Another lesson that one can take away (but which I'd already convinced myself of even before reading Campbell) is that the present world religions do not deserve the privileged status they arrogate to themselves on "the Truth". They are all competing "Masks of God", different attempts by different cultures to explain the same universe. The nature of their gods probably says more about the cultures than the true nature of the universe.

One lesson I'd like to end with, however, is the lesson I think he is trying to impart in the introduction of Primitive Mythology, "The Lesson of the Mask". Campbell gives an illuminating example:

"A professor," wrote Leo Frobenius in a celebrated paper on the force of the daemonic world of childhood, "is writing at his desk and his four-year-old little daughter is running about the room. She has nothing to do and is disturbing him. So he gives her three burnt matches, saying, 'Here! Play!' and, sitting on the rug, she begins to play with the matches, Hansel, Gretel, and the witch. A considerable time elapses, during which the professor concentrates upon his task, undisturbed. But then, suddenly, the child shrieks in terror. The father jumps. 'What is it? What has happened?' The little girl comes running to him, showing every sign of great fright. 'Daddy, Daddy,' she cries, 'take the witch away! I can't touch the witch any more!'" (p. 22)
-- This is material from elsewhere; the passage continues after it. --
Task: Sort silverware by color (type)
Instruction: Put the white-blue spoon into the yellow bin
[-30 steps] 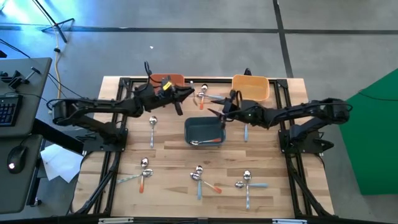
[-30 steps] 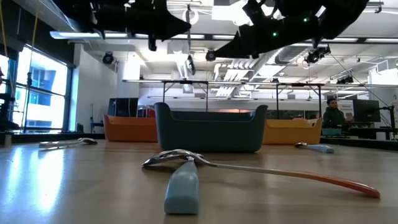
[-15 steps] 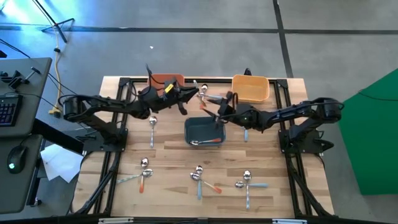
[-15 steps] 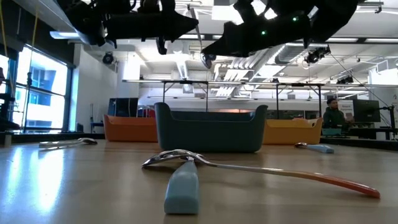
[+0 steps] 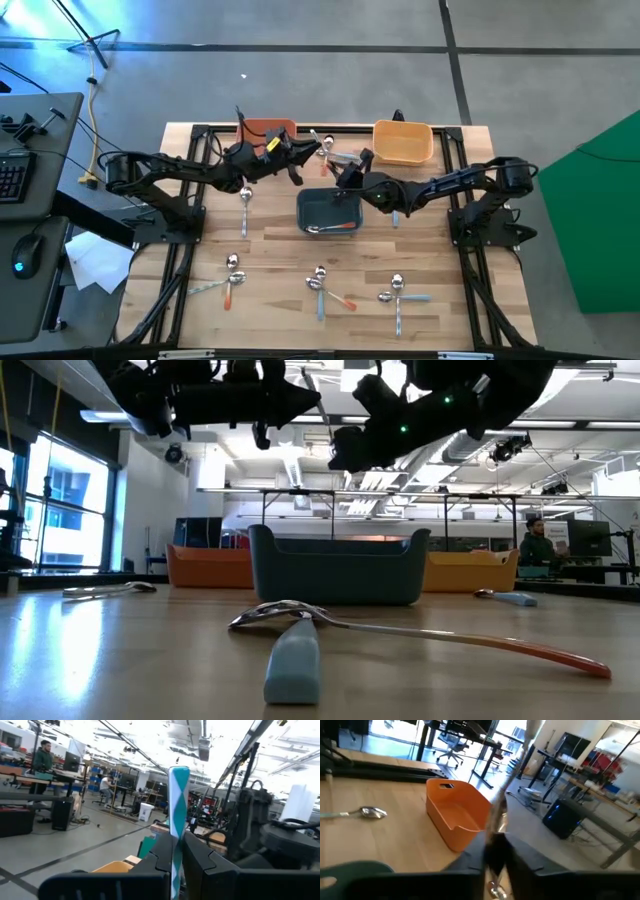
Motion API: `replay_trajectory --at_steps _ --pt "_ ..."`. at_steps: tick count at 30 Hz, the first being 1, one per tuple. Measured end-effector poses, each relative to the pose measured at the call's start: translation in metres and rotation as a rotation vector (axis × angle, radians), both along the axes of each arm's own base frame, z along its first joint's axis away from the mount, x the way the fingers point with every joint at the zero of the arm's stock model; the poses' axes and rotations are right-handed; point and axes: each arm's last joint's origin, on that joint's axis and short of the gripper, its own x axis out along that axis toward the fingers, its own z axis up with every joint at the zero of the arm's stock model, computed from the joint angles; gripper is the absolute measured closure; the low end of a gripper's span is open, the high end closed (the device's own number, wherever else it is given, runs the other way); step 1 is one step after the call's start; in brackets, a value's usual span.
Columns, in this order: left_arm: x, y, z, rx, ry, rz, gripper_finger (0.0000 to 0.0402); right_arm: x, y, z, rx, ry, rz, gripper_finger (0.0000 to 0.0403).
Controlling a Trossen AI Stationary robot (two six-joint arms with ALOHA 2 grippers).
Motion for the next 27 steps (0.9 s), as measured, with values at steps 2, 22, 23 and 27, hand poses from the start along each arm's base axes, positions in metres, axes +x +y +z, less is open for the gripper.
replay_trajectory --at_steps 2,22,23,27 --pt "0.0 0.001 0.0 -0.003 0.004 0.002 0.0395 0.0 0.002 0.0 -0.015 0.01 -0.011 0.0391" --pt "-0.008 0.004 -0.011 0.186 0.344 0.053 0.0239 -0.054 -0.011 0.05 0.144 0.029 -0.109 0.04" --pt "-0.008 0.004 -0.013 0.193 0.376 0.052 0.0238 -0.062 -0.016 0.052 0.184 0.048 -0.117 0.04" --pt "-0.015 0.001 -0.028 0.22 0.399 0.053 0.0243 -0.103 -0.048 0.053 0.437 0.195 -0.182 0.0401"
Campbell makes the point later that the child doesn't literally believe that the burnt match is the witch, but she is taken up by the game she is playing and transported emotionally so that she has a mythic experience in which, on some level, she is moved as if the match were the witch. Campbell argues that primitive and ancient religions have this sort of as if experience with their myths and divine figures. They don't necessarily share the dogmatic and literal, historical view of their divine figures that characterizes, for example, the Judeo-Christian tradition, but they have a more poetic, play-acting relationship to their religious beliefs. (Campbell believes that Greek mythology was more in this spirit than in the exclusivist spirit of the Bible.)
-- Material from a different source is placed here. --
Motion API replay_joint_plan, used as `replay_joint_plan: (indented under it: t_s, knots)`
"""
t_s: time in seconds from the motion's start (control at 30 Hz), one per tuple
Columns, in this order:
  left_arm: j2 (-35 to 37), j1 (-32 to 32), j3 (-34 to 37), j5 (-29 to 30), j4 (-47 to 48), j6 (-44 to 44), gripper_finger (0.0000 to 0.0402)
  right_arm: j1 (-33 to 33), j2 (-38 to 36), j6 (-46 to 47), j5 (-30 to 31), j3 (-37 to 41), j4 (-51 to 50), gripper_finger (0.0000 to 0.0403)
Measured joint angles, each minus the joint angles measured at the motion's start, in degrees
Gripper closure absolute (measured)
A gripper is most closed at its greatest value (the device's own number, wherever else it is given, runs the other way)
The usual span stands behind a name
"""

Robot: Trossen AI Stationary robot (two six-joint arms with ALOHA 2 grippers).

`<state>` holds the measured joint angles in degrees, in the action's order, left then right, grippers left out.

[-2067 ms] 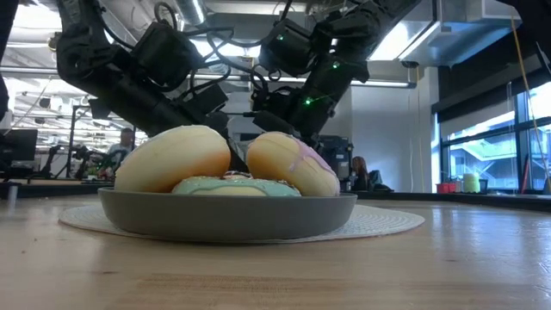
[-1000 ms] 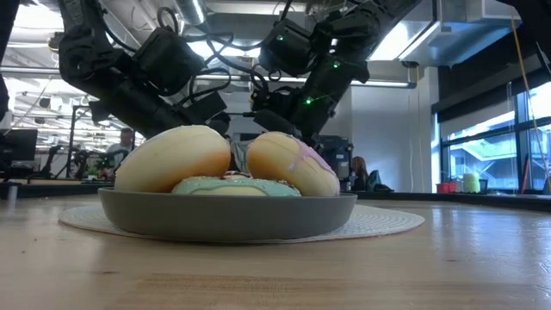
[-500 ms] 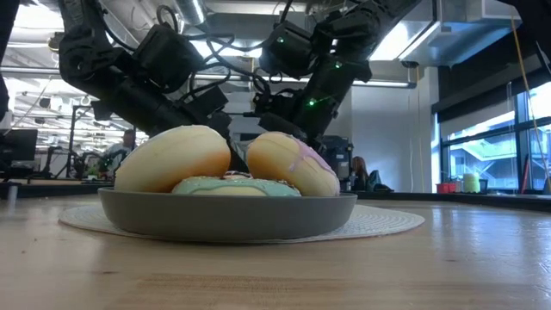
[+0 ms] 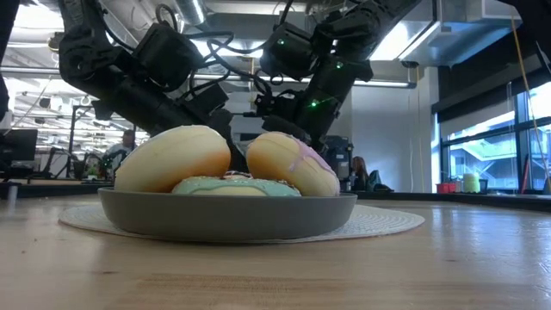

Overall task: Pick & Place donuts
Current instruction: Put the small brown donut on the white plate, then put the small orange donut on the white plate

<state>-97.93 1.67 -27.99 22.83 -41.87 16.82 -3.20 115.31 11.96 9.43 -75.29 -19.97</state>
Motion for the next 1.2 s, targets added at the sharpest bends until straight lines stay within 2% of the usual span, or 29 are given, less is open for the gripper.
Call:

Whether or not we accept Campbell's belief that primitive and ancient religion was so undogmatic, the point that I take away from this is what Campbell seems to say later, which is that a poetic, rather than a historico-dogmatic view of one's religion/mythology is a better, more wholesome way to approach religious belief. People are less likely to war with one another over these things when they are treated poetically rather than literally. The argument of who is right and who is wrong becomes meaningless: they are simply different masks for the same god and both masks have their own validity within their own contexts. We are better off being child-like play-actors, moved by our own performance, but not carried away to the point where we insist on the literal truth of our play and feel the need to impress that truth by force on others.
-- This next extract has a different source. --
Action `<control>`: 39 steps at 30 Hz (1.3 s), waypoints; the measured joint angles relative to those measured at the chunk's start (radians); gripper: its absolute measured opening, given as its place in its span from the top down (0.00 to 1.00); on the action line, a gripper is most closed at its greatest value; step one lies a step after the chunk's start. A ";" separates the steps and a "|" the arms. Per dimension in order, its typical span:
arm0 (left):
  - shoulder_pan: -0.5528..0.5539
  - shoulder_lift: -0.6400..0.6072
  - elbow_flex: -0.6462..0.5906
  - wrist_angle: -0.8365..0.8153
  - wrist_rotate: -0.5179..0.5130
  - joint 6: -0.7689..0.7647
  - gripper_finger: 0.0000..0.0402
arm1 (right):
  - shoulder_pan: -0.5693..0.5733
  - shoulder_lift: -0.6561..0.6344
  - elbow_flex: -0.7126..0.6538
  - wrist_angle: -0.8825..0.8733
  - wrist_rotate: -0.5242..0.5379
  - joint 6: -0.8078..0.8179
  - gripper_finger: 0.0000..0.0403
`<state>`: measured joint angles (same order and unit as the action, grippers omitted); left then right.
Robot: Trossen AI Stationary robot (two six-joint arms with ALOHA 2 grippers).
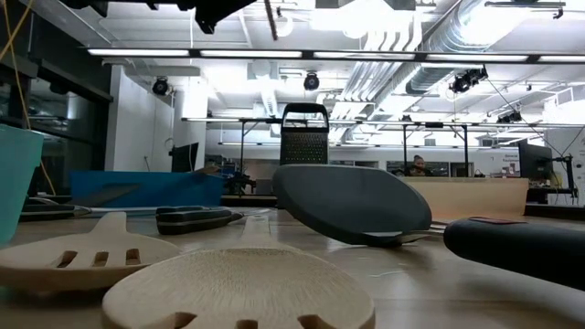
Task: Pick & Place Kitchen Items
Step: Put the grey spatula into the green bin
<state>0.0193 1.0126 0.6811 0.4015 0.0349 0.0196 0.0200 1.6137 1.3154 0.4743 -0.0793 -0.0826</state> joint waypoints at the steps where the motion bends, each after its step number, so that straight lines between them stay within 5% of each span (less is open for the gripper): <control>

Such it should be with religious views, in my own opinion. However, I do think (as a philosopher) that there is an objective reality behind all of this. Science builds theories and models to try to explain that reality. It does so by making observations of material reality and iterative developing explanations that better fit the observed data. In my own opinion, although our current best models of that universe have not got at the "Whole Truth" (and perhaps may never), they are yielding models of that objective reality that are far subtler, more useful, and more accurate than the old archaic mythological models.

However, the old myths are both prettier and more intuitive to our minds, and they are more stirring of our emotions. That points to a gap between a scientific world-view and the human psyche that will be difficult to reconcile. Some of the beauty and emotional power of the old myths needs to be brought back, but must it be at the expense of objective truth? This is the tension I feel between my own atheism and materialism and my own psycho-esthetic needs, the needs that some might call spiritual needs. I think what Campbell is suggesting hints at a solution, and also strongly suggests one of the great values of conceptual art as a whole, including mythic story.